• **Task item**
The answer is to be an exact copy of the lines below running from the line with "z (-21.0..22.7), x" down to the line with "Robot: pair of", both ends included, and nothing more.

• **Data block**

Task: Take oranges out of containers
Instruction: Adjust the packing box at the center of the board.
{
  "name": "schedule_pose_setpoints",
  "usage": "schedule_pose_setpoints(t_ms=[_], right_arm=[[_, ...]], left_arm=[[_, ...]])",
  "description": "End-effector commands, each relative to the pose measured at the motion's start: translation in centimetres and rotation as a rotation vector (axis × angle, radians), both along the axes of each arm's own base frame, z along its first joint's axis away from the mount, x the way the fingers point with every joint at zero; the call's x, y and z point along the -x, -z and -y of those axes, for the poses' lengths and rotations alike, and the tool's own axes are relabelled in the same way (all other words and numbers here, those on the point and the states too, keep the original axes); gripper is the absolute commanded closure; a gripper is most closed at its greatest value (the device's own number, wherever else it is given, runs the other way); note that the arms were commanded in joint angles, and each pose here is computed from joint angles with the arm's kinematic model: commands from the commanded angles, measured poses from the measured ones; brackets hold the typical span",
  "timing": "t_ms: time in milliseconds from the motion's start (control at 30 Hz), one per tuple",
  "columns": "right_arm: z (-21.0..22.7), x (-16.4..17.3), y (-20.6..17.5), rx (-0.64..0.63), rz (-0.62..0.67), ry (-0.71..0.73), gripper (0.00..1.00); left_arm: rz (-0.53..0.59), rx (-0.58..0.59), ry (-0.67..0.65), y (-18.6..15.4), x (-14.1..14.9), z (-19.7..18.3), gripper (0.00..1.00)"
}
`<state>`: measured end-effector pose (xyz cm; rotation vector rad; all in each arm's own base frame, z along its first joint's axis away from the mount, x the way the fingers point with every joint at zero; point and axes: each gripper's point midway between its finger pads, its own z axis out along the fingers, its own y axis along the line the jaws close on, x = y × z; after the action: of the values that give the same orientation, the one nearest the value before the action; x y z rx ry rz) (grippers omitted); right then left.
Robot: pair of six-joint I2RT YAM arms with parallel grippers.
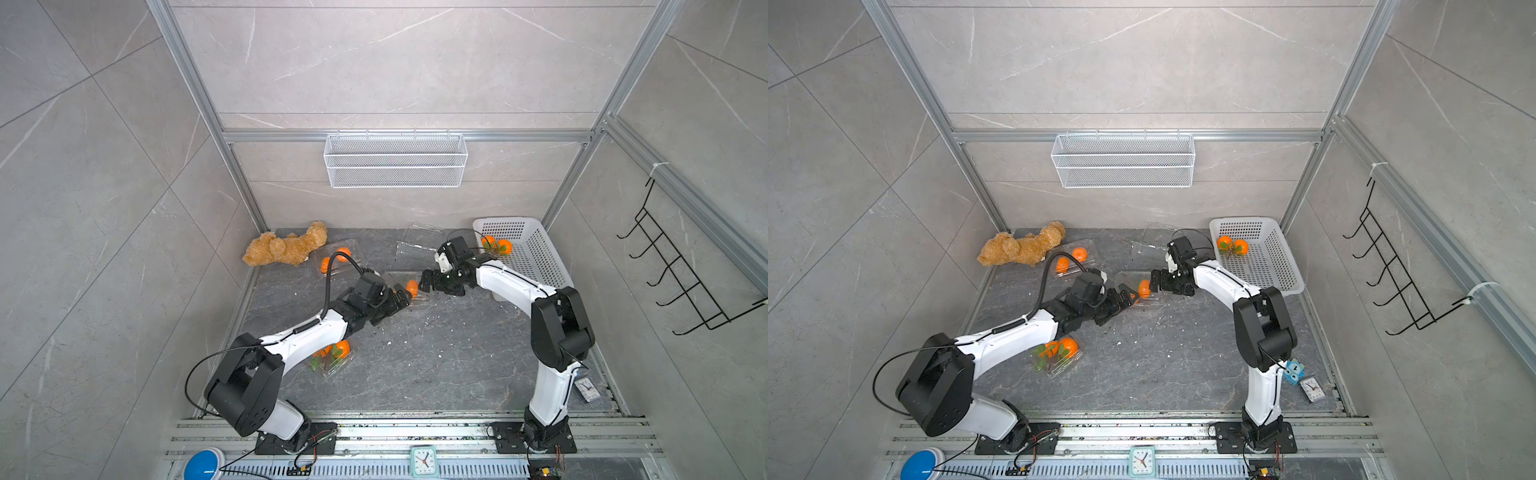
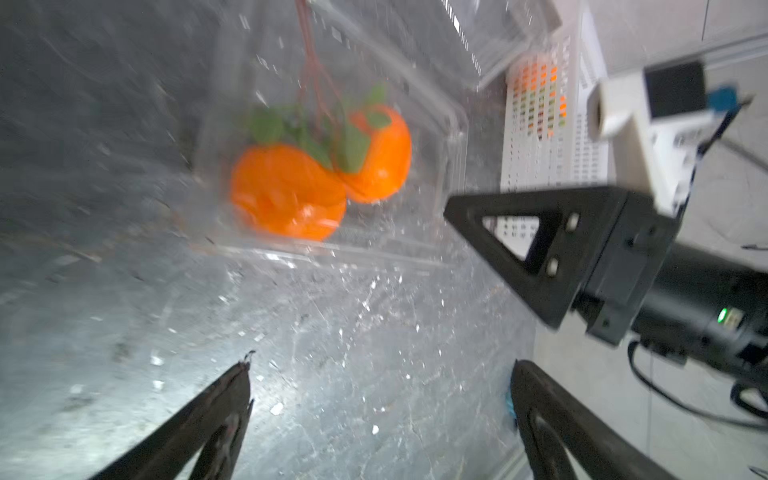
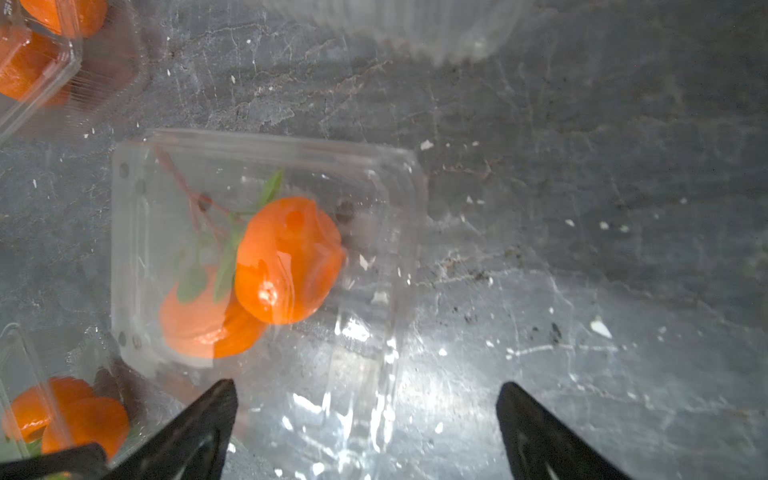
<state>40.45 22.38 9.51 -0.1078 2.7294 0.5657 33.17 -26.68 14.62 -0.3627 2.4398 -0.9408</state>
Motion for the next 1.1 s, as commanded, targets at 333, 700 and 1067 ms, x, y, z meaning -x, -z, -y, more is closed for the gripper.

• **Solution to this task**
  "columns": "right_arm: z (-21.0..22.7), x (-16.4..17.3), y (-20.6..17.5), rx (-0.64..0.63), rz (-0.62..0.67), ry (-0.71..0.73), gripper (0.00..1.00); left_arm: rz (-0.53..0.59), rx (-0.58..0.59), ry (-0.67..0.65), y (-18.6..15.4), x (-14.1..14.9), z (-19.7..18.3), gripper (0.00..1.00)"
}
`<state>`: measured end-effector pose (xyz cm; rotation vector rad; all in each arm's own base frame, z along its first joint's axis away from the mount, x the way the fingers point with every joint at zero; point and axes: each gripper's point midway between its finger pads, its own z axis out along the fingers, its own y axis along the line the jaws close on, x = y × z; after the action: of the values that give the same orientation, the one nearest the value before the action; x y z rx ry rz) (grippers omitted); right then left.
Robot: pair of six-joint I2RT YAM arms with parallel grippers.

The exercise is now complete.